Eylül ve Ekim aylarında beklenilenin üzerinde gerçekleşen enflasyon verileriyle birlikte yurt içi ve yurt dışında hemen hemen tüm kurumlar faiz indirimi beklentilerini önümüzdeki yıla ötelemişlerdi. Ancak Para Politikası Basın Duyurusunda enflasyon dinamiklerine ilişkin yapılan değerlendirmeler ışığında piyasadaki genel kanaat aralık ayında 250 baz puan civarında bir faiz indirimi olarak yeniden şekillendi.
Peki, Merkez Bankası bu algıyı oluşturan ne gibi açıklamalarda bulundu?
- Bir önceki ay yayımladığı basın duyurusunda eylül ayı enflasyon dinamiklerine ilişkin ana eğilimin yüksek olduğunu öne çıkartmıştı. Bu ayki basın duyurusunda ise enflasyonun ana eğiliminde düşüş gözlemlediğini iletti.
- Önceki basın açıklamalarında yurt içi talebe ilişkin daha çekimser iken kasım ayı duyurusunda yurt içi talebin enflasyondaki düşüşü destekleyici seviyelere geldiğini belirtti.
- Bir önceki değerlendirmesinde enflasyondaki iyileşmenin hızına dair artan belirsizliğe vurgu yaparken bu notunda bu ifadeyi çıkarttı.
- Önceki basın açıklamalarında hizmet enflasyonundaki atalete dikkat çekerken bu duyurusunda hizmet enflasyonunun iyileşmeye başladığını iletti.
Tüm bu açıklamalar Merkez Bankası’nın iç talep ve aylık enflasyondaki gelişmelerin yürüttüğü dezenflasyon programında istenilen noktaya ulaştığı olarak yorumlandı. Kasım ayı enflasyonunda bir sürpriz olmazsa TCMB’nin aralık ayında faiz indirimine gideceğinin net mesajı olarak okundu.
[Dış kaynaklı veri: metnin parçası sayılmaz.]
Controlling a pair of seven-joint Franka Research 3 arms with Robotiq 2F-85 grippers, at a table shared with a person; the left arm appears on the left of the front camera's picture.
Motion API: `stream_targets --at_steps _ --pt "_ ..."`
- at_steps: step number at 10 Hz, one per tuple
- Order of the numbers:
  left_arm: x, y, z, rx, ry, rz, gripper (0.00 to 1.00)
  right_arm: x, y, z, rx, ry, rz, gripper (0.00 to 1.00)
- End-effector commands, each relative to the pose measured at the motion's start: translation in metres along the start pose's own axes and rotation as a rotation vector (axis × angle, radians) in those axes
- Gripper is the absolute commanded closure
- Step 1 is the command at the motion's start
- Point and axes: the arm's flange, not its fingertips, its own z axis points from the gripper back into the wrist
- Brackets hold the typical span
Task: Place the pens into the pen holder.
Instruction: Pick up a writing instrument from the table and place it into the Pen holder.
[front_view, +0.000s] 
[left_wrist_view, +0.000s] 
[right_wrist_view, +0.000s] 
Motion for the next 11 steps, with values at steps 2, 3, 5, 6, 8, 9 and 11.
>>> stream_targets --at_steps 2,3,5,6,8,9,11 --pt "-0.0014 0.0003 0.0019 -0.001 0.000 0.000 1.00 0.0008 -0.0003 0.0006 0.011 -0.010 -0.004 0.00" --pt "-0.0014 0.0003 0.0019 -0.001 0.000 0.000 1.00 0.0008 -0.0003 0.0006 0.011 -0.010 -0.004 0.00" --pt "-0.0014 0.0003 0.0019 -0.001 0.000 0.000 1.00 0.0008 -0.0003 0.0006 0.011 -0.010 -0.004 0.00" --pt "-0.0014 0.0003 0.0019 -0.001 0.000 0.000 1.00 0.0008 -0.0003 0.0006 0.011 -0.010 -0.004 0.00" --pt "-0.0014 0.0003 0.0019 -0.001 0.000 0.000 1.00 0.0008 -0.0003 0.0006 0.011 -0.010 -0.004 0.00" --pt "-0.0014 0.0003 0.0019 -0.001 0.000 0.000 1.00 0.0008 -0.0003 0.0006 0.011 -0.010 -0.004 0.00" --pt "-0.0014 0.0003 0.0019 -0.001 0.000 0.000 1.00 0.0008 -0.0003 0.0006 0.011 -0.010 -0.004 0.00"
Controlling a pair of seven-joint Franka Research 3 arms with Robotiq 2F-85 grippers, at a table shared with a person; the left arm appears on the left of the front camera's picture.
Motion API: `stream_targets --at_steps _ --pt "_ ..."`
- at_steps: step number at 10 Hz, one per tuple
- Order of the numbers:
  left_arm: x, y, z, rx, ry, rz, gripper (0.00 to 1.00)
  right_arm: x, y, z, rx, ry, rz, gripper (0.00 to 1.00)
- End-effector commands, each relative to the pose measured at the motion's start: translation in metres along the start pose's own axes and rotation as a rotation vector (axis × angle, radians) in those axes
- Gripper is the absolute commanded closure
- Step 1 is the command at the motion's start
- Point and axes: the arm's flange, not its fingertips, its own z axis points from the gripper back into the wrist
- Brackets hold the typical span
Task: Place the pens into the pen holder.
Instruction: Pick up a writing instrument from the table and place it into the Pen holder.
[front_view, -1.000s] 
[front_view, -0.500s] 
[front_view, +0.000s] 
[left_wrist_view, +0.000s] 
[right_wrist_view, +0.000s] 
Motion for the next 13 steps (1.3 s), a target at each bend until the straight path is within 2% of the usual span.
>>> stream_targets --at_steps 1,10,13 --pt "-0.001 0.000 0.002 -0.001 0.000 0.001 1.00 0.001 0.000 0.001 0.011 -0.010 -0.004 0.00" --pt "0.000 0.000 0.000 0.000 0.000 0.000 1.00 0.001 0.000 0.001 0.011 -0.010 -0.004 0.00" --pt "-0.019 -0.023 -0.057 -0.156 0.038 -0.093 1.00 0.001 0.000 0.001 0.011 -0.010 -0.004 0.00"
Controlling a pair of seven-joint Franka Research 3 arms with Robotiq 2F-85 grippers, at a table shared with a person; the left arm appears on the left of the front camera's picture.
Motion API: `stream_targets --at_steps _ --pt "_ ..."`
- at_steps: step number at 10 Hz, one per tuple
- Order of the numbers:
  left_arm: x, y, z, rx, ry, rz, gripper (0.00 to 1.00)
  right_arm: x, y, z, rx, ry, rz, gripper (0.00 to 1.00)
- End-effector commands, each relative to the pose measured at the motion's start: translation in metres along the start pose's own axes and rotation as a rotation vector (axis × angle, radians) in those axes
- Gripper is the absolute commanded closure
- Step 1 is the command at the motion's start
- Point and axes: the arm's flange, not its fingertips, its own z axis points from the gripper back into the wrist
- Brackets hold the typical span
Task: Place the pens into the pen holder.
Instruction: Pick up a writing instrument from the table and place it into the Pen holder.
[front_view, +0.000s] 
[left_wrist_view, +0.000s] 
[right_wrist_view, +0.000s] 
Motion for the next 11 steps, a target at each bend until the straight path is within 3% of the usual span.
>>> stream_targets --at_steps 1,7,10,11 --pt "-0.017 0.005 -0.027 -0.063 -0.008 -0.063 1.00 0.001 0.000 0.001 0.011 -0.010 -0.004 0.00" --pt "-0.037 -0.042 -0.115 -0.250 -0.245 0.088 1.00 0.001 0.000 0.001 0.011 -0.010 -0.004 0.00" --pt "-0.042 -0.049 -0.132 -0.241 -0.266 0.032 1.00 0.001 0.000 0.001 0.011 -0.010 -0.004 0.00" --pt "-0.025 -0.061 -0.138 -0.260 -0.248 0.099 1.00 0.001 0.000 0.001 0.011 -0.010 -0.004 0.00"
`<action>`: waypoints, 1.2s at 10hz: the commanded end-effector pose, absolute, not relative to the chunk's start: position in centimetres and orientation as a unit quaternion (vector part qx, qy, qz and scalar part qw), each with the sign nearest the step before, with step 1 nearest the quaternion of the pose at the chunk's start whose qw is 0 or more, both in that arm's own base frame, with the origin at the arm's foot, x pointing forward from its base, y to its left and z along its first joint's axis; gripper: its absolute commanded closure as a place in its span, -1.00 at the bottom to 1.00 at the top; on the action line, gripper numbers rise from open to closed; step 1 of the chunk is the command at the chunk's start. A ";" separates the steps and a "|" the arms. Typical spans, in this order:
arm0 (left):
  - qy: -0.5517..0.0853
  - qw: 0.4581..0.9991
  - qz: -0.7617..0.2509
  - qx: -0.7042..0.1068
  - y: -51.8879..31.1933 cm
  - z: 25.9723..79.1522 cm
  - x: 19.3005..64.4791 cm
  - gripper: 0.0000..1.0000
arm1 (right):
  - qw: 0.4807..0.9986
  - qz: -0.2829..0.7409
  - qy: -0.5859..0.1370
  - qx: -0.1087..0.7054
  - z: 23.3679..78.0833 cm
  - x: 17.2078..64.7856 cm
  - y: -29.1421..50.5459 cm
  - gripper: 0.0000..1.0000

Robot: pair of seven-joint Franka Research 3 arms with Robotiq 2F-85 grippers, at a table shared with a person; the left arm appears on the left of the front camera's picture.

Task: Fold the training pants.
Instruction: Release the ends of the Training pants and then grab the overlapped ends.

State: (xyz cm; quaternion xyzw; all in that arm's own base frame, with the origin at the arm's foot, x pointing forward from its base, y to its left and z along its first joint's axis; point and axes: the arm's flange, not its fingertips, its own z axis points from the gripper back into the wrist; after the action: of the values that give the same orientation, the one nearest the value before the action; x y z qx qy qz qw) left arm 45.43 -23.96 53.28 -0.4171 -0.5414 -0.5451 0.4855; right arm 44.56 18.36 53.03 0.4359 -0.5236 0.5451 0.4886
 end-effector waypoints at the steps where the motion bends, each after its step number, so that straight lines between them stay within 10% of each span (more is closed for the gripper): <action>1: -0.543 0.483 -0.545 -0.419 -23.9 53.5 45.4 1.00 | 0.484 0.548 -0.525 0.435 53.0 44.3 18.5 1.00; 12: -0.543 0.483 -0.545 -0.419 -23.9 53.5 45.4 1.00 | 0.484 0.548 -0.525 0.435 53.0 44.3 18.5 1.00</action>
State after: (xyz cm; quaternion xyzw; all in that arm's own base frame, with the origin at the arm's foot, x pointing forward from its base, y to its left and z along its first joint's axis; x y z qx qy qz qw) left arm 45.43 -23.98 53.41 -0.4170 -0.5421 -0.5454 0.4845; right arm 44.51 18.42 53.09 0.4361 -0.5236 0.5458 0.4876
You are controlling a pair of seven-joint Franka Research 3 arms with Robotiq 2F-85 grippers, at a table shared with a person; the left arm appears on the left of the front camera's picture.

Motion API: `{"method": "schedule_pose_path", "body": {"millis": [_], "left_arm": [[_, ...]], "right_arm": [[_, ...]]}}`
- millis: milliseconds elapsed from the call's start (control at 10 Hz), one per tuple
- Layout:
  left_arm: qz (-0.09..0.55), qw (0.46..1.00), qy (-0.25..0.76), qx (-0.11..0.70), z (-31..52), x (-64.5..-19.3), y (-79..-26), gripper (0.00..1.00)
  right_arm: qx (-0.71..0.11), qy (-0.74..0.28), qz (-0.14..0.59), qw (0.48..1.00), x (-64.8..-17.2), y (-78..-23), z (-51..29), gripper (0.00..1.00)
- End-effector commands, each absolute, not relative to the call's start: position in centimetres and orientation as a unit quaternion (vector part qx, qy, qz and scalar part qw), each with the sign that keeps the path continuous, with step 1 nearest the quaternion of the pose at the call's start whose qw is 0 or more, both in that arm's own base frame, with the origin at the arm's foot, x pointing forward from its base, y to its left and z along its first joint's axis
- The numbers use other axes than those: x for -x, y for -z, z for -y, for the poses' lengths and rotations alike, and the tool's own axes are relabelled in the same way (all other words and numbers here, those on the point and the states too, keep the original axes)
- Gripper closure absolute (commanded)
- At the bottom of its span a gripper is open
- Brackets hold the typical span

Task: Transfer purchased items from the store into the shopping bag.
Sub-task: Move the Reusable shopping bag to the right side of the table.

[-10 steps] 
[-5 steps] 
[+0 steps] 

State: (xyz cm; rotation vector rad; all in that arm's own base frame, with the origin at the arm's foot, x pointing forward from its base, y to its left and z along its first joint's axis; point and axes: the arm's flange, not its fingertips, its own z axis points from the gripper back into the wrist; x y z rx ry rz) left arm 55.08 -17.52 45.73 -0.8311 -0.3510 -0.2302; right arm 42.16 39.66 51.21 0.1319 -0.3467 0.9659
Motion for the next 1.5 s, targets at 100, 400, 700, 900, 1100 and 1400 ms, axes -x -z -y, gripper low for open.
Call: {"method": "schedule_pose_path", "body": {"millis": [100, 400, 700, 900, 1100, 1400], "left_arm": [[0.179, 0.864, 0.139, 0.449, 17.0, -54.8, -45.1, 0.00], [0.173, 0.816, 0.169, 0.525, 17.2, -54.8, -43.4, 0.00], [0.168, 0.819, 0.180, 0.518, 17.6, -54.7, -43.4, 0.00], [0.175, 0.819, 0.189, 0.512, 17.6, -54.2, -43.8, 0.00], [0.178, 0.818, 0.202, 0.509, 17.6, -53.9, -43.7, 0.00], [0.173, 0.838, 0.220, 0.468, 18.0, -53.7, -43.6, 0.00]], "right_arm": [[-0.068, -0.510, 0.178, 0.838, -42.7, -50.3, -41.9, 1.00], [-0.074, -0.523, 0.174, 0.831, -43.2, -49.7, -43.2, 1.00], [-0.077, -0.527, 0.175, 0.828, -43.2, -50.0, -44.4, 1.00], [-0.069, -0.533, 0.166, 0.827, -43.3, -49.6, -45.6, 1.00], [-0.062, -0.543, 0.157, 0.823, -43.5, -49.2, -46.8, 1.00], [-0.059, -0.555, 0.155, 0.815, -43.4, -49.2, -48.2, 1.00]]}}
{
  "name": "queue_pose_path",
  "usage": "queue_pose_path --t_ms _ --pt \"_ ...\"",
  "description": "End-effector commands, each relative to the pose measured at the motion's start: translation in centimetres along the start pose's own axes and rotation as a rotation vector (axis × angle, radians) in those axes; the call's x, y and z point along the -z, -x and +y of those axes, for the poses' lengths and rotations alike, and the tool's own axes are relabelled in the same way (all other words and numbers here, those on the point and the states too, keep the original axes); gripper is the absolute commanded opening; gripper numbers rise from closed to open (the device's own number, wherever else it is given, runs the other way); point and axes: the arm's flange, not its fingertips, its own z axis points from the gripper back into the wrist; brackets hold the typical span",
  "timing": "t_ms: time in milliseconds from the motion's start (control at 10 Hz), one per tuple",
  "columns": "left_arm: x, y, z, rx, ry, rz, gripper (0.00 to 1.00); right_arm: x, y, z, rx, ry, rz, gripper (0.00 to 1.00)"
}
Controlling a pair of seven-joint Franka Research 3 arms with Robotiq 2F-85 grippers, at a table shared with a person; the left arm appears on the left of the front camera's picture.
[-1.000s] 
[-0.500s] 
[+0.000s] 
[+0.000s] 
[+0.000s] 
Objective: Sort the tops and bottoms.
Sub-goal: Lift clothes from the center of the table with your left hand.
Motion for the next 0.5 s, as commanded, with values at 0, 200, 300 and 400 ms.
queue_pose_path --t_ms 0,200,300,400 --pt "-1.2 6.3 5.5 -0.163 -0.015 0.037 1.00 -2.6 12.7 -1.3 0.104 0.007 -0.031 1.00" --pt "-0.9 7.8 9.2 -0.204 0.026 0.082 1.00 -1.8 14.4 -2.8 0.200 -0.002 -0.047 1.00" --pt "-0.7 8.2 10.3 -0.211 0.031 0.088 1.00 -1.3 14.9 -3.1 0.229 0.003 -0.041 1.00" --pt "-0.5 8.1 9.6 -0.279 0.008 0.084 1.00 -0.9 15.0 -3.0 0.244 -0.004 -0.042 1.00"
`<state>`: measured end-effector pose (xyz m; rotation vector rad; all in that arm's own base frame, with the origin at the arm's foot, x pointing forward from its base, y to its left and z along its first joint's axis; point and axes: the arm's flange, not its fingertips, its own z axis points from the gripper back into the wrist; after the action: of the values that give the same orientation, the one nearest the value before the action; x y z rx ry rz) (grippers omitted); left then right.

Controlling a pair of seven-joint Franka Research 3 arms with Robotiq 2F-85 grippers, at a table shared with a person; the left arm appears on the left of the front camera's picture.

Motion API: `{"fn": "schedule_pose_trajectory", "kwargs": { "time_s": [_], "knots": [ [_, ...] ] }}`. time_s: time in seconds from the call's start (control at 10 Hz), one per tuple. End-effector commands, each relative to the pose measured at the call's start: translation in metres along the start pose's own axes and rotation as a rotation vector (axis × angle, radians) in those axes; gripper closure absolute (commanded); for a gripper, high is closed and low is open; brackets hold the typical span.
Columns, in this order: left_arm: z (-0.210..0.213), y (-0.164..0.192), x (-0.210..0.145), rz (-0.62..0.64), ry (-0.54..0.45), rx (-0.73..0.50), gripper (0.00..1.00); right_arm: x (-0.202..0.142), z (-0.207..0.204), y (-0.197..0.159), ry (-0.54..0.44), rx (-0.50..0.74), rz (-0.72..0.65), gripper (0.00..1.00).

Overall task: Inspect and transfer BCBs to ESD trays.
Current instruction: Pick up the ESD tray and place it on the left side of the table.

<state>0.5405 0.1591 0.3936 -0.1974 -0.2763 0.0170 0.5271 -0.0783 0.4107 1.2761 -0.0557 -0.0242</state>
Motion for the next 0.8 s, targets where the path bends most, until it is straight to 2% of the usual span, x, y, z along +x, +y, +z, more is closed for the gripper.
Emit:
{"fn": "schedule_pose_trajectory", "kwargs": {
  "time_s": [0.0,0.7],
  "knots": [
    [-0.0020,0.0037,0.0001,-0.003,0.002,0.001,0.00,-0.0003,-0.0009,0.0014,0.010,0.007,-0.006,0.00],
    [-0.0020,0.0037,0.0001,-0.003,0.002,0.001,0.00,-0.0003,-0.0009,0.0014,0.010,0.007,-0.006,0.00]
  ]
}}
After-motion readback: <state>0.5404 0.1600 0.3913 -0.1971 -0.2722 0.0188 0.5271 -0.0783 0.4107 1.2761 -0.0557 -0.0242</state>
Zira Para Politikası Kurulu (PPK) basın duyurusu metnine bu mealde şu cümle de eklendi “Bu doğrultuda, politika faizinin seviyesi, enflasyon gerçekleşmeleri ve beklentileri göz önünde bulundurularak öngörülen dezenflasyon sürecinin gerektirdiği sıkılığı sağlayacak şekilde belirlenecektir.”
Öte yandan Merkez Bankası, PPK basın duyurusunda, ilk defa, maliye politikasının da enflasyonla mücadelede etkin olması gerektiğini iletti. “Maliye politikasının artan eşgüdümü de bu sürece önemli katkı sağlayacaktır” ifadesiyle mali duruşun sıkılaştırılmaması halinde faizlerin çok daha uzun süre yüksek kalma riski taşıdığı üstü kapalı ifade edildi.
Bu konuyu biz de son bir yıldır PPK Kararlarından 2 gün önce yayımladığımız TEPAV Para Politikası Değerlendirme notlarımızda dile getiriyorduk. Bu notlarımızda ayrıca Türkiye’nin sorun ve ihtiyaçlarını ele alan kapsamlı bir kalkınma programına ihtiyacı olduğunu; bu program çerçevesinde para, mali, idari ve yapısal politikaların eş güdümlü yürütülmesi gerektiğini de iletiyoruz.
Peki, önümüzdeki ay ne olur? Bunun için belirleyici olan kasım enflasyonu olacaktır. Bunun dışında aralık ayında alınacak mali ve idari kararlar da parasal sıkılık adına önemli faktörler arasında yer alıyor. Kasım ayında enflasyonda arzu edilen düşüşün sağlanamaması, mali ve idari kararların da genişleyici olması TCMB’nin faiz indirim kararını zora sokacaktır. Buna rağmen faiz indiriminin gelmesi ise TCMB’nin 2025-26 ve orta vadeli enflasyon tahmin ve hedeflerine ulaşma sürecini öteleyerek, maliyetleri artıracaktır.
Ancak esas olan aralık ayında faiz ne olur sorusundan öte, ülkenin kalkınma ihtiyaçlarını ele alan ve toplum tarafından benimsenen yeni bir kalkınma stratejisinin hayata geçirilip geçirilmeyeceği olacaktır. Aksi halde tek bacaklı yeniden dengelenme programlarının maliyeti yüksek, başarı oranı ise düşük oluyor…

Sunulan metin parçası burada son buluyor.